» **Exercise directions**
Your copy should match the entries below exactly, apart from the images.

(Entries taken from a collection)
=== Begin Enclosure ===

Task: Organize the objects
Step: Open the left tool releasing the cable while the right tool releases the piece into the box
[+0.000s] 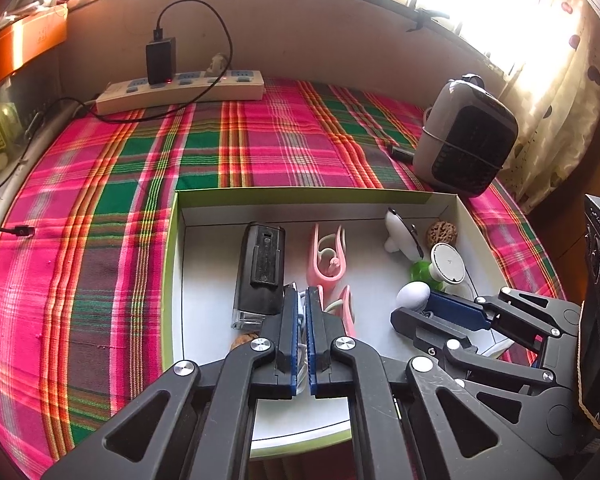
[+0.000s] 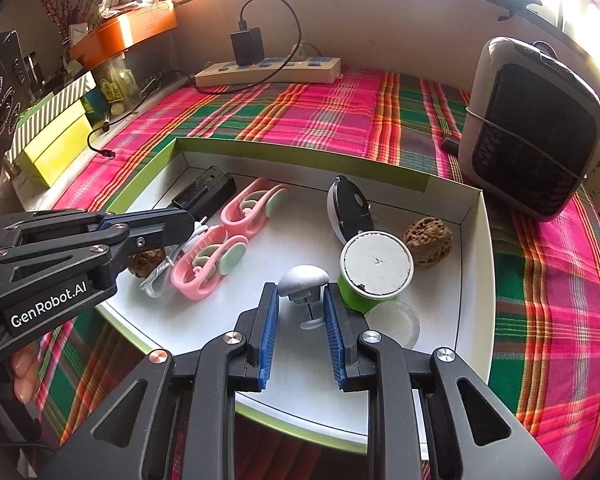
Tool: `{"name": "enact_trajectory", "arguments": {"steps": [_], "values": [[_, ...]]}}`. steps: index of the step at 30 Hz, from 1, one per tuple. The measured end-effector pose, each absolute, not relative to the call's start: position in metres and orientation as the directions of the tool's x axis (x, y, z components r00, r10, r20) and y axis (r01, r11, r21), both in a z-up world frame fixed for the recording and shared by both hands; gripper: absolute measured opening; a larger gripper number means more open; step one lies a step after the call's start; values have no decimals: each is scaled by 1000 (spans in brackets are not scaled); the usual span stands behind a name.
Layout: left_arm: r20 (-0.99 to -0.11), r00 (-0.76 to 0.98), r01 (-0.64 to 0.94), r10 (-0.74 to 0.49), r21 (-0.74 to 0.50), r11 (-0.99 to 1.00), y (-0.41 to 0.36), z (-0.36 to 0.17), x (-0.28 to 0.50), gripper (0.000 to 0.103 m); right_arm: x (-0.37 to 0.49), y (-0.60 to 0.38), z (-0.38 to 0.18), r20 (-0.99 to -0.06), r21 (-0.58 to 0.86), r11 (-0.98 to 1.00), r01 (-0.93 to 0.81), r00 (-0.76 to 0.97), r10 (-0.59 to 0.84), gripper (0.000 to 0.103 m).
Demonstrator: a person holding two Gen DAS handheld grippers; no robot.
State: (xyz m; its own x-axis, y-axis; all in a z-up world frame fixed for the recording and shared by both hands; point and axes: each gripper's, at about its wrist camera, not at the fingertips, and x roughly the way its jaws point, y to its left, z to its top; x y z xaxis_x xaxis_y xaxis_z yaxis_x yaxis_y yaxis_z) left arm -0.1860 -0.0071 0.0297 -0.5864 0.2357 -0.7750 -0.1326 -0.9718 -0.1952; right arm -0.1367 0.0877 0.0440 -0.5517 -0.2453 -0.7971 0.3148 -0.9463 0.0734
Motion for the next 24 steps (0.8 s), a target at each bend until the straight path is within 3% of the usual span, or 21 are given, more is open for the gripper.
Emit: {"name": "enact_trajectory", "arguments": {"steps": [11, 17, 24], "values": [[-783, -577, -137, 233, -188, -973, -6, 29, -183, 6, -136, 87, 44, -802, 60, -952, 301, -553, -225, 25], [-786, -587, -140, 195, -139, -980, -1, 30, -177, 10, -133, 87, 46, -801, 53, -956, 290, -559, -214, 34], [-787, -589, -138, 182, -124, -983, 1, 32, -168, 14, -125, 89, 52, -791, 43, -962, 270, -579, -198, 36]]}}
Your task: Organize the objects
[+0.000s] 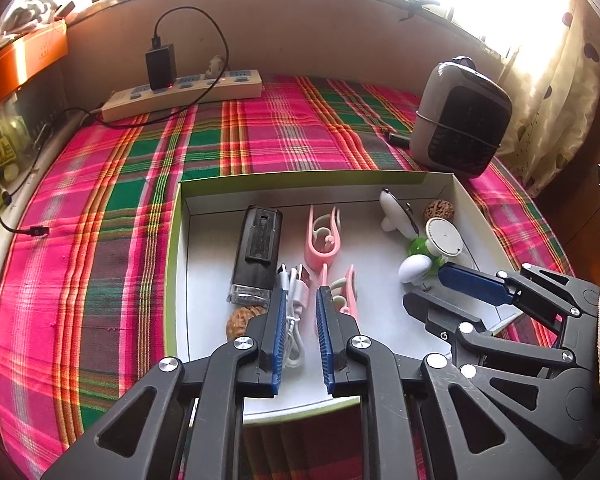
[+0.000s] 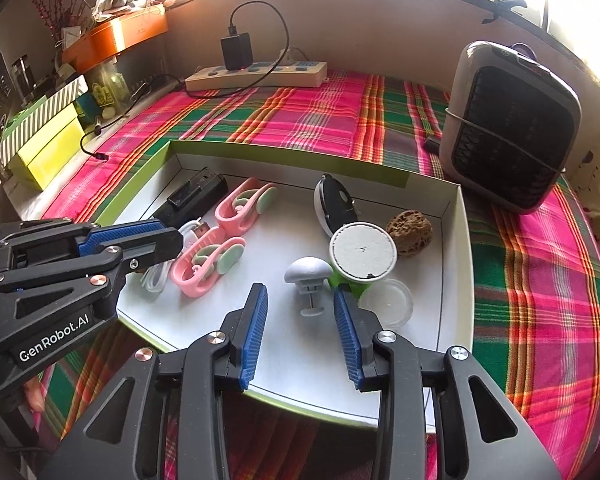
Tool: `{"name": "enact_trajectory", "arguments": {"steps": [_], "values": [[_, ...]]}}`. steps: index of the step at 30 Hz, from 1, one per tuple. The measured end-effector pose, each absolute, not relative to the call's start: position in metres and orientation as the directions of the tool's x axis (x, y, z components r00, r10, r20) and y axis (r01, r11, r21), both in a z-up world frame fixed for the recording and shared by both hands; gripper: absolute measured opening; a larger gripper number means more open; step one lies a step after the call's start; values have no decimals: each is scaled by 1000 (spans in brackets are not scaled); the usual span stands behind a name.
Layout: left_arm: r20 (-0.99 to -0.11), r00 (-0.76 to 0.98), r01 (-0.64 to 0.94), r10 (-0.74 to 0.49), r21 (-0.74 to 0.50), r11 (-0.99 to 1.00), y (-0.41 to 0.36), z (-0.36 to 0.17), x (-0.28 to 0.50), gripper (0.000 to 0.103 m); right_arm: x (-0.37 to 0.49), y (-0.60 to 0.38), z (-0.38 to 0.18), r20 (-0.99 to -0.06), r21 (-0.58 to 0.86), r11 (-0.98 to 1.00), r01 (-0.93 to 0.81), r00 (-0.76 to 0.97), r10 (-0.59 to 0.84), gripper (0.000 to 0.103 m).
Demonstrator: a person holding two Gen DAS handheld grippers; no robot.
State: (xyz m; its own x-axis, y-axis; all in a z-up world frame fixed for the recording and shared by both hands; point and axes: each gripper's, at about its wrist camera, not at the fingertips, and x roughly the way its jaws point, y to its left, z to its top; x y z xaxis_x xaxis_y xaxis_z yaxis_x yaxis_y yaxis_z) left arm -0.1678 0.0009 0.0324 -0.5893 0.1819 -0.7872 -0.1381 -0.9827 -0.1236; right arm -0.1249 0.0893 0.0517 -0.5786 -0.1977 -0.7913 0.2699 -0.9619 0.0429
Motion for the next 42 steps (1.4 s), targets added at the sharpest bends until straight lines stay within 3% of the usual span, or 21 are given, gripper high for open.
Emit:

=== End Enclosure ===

» **Completed exercise**
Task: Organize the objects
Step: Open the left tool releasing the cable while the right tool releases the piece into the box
[+0.000s] 
[+0.000s] 
Tool: `{"name": "enact_trajectory", "arguments": {"steps": [_], "values": [[_, ...]]}}`. steps: index of the step at 30 Hz, from 1, one per tuple. The measured end-effector pose, each absolute, not relative to the call's start: position in metres and orientation as the directions of the tool's x axis (x, y, z components r00, r10, r20) and y axis (r01, r11, r21), both in a z-up world frame fixed for the recording and shared by both hands; gripper: absolute measured opening; a larger gripper number means more open; step one lies a step after the call's start; values have no decimals: each is scaled by 1000 (spans in brackets are not scaled); the usual span stands behind a name.
Layout: left_arm: r20 (-0.99 to -0.11), r00 (-0.76 to 0.98), r01 (-0.64 to 0.94), r10 (-0.74 to 0.49), r21 (-0.74 to 0.50), r11 (-0.99 to 1.00), y (-0.41 to 0.36), z (-0.36 to 0.17), x (-0.28 to 0.50), gripper (0.000 to 0.103 m); right_arm: x (-0.37 to 0.49), y (-0.60 to 0.38), z (-0.38 to 0.18), r20 (-0.99 to -0.06), r21 (-0.58 to 0.86), r11 (-0.98 to 1.00), r01 (-0.93 to 0.81), r00 (-0.76 to 0.97), r10 (-0.59 to 0.84), gripper (0.000 to 0.103 m).
Demonstrator: a person holding two Gen DAS handheld grippers; no robot.
State: (xyz m; its own x-axis, y-axis; all in a z-up world frame fixed for the recording and shared by both hands; point and axes: each gripper's, at about its wrist camera, not at the fingertips, and x roughly the way its jaws point, y to its left, z to its top; x y z xaxis_x xaxis_y xaxis_z yaxis_x yaxis_y yaxis_z) left arm -0.1860 -0.0071 0.0297 -0.5864 0.2357 -0.7750 -0.1326 -0.9718 -0.1952; right arm -0.1367 0.0877 0.0440 -0.5517 -0.2453 -0.7971 0.3148 -0.9463 0.0734
Motion for the next 24 steps (0.8 s), a target at each bend until the straight path is within 3% of the usual span, or 21 are given, more is open for the gripper.
Emit: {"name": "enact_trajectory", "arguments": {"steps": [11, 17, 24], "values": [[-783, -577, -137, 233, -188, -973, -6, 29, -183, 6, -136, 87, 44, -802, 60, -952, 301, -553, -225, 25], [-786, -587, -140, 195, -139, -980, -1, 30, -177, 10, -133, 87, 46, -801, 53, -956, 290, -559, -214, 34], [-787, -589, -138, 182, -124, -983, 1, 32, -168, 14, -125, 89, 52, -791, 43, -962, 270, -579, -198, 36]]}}
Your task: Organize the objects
[+0.000s] 
[+0.000s] 
Tool: `{"name": "enact_trajectory", "arguments": {"steps": [_], "values": [[_, ...]]}}`. steps: index of the step at 30 Hz, from 1, one per tuple. The measured end-effector pose, each absolute, not relative to the call's start: position in metres and orientation as the directions of the tool's x axis (x, y, z components r00, r10, r20) and y axis (r01, r11, r21), both in a z-up world frame fixed for the recording and shared by both hands; gripper: absolute measured opening; a larger gripper number means more open; step one lies a step after the call's start; values have no decimals: each is scaled by 1000 (spans in brackets are not scaled); the usual span stands behind a name.
Layout: left_arm: r20 (-0.99 to -0.11), r00 (-0.76 to 0.98), r01 (-0.64 to 0.94), r10 (-0.74 to 0.49), r21 (-0.74 to 0.50), r11 (-0.99 to 1.00), y (-0.41 to 0.36), z (-0.36 to 0.17), x (-0.28 to 0.50), gripper (0.000 to 0.103 m); right_arm: x (-0.37 to 0.49), y (-0.60 to 0.38), z (-0.38 to 0.18), r20 (-0.99 to -0.06), r21 (-0.58 to 0.86), r11 (-0.98 to 1.00), r01 (-0.93 to 0.81), r00 (-0.76 to 0.97), r10 (-0.59 to 0.84), gripper (0.000 to 0.103 m).
Demonstrator: a person holding two Gen DAS handheld grippers; no robot.
State: (xyz m; its own x-axis, y-axis; all in a z-up world frame fixed for the recording and shared by both hands; point and axes: each gripper's, at about its wrist camera, not at the fingertips, and x roughly the way its jaws point, y to its left, z to its top; x y z xaxis_x xaxis_y xaxis_z yaxis_x yaxis_y yaxis_z) left arm -0.1678 0.0009 0.0324 -0.5893 0.1819 -0.7872 -0.1381 -0.9827 -0.1236; right arm -0.1249 0.0893 0.0517 -0.5786 -0.1977 -0.7913 0.2699 -0.9619 0.0429
Motion for the next 42 steps (1.4 s), targets added at the sharpest bends until straight lines stay within 3% of the usual span, or 21 are given, gripper high for open.
Emit:

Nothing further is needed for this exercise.